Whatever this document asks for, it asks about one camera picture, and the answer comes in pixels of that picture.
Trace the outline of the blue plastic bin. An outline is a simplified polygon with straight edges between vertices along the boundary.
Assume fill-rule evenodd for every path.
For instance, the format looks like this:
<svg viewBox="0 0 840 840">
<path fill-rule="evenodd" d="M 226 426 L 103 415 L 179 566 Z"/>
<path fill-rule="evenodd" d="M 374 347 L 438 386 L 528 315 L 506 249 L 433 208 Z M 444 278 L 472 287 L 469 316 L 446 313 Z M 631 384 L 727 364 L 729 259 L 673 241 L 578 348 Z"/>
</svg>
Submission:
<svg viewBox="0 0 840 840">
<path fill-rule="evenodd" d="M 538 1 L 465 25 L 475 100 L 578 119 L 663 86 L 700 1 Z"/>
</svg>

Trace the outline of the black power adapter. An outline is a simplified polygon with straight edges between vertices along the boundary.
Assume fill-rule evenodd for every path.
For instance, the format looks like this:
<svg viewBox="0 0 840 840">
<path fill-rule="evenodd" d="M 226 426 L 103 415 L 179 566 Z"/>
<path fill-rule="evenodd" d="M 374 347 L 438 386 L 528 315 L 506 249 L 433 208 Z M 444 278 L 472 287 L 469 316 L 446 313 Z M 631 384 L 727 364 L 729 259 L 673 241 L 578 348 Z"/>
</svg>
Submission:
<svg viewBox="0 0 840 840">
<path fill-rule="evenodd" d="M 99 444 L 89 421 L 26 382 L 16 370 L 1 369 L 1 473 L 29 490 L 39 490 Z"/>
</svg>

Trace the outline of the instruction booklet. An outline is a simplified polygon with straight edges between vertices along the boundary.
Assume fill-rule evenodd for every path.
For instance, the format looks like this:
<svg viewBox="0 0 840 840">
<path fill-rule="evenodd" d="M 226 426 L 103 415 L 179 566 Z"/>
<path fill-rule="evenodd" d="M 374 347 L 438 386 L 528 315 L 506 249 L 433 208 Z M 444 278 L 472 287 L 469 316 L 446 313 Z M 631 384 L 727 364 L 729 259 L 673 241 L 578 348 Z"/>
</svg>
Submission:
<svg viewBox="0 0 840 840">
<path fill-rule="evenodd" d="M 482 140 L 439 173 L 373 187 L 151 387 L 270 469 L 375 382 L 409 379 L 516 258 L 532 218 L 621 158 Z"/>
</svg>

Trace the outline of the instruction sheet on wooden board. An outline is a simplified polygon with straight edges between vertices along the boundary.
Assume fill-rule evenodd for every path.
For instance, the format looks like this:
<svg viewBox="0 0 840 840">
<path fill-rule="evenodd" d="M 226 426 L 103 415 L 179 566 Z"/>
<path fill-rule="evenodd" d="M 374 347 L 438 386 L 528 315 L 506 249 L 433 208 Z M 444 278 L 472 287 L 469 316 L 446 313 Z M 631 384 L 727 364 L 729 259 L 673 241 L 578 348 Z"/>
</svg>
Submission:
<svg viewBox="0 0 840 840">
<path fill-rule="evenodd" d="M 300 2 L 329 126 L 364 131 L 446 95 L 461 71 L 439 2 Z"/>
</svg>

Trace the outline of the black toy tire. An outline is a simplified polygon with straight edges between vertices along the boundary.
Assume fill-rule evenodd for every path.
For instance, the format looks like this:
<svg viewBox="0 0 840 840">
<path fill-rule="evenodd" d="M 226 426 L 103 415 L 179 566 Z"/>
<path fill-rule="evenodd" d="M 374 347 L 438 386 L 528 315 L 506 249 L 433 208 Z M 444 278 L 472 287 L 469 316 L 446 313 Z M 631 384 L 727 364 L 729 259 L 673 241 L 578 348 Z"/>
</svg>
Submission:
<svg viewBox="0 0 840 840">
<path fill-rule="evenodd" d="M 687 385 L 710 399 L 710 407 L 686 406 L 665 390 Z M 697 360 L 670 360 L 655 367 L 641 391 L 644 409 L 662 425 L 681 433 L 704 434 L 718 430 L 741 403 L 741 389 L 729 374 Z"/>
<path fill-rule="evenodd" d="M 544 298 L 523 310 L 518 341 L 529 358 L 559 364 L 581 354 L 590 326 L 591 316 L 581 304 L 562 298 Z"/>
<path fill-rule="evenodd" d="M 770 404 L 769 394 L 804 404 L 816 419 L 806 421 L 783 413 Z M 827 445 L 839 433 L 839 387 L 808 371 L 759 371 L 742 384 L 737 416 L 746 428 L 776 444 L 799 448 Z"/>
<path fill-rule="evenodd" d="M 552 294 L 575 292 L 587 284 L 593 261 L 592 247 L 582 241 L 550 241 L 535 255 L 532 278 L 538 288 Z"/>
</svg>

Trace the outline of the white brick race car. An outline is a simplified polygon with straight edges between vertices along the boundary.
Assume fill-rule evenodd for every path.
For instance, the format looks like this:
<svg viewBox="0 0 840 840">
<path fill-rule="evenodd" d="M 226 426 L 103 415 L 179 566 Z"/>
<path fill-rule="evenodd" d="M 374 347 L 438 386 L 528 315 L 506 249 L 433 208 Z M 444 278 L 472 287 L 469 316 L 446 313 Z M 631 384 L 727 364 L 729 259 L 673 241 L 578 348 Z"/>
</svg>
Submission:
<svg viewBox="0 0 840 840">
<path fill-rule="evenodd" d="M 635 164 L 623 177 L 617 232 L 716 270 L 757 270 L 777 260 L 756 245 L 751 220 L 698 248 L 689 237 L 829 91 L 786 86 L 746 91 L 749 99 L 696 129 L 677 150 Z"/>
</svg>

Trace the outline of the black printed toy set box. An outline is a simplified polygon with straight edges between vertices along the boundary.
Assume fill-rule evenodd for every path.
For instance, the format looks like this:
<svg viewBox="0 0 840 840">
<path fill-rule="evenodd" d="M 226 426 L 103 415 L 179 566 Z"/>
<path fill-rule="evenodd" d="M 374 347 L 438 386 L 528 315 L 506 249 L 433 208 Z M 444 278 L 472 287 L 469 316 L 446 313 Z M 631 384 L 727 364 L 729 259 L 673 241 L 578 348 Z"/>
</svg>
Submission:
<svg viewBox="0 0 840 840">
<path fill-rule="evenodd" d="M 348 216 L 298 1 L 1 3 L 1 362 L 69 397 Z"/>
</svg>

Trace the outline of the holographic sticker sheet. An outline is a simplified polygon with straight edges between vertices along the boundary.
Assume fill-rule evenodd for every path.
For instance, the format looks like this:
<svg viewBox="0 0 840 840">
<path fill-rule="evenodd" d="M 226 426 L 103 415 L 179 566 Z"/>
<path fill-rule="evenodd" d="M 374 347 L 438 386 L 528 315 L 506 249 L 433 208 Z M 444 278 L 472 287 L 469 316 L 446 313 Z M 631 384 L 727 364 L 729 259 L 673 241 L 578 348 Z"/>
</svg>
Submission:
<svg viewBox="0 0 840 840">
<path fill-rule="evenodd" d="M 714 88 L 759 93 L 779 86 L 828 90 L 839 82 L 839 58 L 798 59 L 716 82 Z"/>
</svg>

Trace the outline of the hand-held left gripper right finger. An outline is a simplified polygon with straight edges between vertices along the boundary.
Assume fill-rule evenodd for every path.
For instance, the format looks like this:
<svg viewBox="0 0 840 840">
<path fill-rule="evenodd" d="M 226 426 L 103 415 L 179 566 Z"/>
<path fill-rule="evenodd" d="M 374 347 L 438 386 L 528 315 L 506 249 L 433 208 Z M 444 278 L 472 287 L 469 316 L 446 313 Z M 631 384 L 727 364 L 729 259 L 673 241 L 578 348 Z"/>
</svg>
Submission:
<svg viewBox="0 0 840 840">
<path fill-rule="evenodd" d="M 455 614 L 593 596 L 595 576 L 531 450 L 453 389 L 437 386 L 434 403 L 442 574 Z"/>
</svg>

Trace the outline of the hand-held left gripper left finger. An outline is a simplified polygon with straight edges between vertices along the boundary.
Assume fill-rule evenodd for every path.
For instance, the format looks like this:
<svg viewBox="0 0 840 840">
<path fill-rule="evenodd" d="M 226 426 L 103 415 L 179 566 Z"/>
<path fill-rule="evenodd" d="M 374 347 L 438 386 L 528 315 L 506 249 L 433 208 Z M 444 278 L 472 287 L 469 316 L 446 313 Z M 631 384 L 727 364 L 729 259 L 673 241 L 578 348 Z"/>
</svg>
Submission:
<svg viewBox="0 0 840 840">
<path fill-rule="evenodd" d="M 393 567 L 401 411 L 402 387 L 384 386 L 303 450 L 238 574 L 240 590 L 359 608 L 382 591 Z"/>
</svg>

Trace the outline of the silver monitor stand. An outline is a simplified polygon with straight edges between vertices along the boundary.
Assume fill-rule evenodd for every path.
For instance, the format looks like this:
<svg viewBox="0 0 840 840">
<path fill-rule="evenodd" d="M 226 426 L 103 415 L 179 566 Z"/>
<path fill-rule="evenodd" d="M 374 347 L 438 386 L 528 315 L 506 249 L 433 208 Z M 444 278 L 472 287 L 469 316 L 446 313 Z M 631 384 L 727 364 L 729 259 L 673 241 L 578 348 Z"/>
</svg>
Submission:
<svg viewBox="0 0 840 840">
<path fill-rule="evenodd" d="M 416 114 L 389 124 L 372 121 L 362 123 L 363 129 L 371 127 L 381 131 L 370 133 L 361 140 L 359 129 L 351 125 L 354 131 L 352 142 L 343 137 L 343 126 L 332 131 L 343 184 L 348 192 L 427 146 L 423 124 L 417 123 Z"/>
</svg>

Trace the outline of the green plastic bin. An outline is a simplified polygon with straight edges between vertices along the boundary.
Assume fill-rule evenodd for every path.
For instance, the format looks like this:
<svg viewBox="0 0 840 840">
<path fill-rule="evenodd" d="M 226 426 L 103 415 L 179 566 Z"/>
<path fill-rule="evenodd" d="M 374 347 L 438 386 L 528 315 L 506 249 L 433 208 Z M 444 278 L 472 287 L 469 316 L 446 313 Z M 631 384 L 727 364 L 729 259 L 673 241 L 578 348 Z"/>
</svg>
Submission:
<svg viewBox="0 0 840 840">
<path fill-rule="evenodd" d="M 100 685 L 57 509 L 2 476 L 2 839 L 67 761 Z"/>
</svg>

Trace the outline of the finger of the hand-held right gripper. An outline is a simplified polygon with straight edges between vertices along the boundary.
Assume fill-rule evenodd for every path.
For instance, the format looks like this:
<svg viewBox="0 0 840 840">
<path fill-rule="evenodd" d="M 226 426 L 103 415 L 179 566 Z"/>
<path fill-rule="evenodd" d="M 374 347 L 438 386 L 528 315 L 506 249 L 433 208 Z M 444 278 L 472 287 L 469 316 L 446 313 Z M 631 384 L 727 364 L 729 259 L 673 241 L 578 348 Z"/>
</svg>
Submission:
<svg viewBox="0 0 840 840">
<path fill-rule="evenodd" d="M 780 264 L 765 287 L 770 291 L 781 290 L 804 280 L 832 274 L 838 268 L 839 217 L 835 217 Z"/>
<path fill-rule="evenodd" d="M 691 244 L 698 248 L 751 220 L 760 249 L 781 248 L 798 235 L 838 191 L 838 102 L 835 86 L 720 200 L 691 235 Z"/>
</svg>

* * * * *

* [ASSIGNED TASK] Search the listing for the string "instruction". Copy each line where it turns up.

* [SOLUTION BELOW]
Trace the outline of the instruction booklet. An outline is a simplified polygon with straight edges between vertices along the boundary.
Trace the outline of the instruction sheet on wooden board. An outline is a simplified polygon with straight edges between vertices along the boundary.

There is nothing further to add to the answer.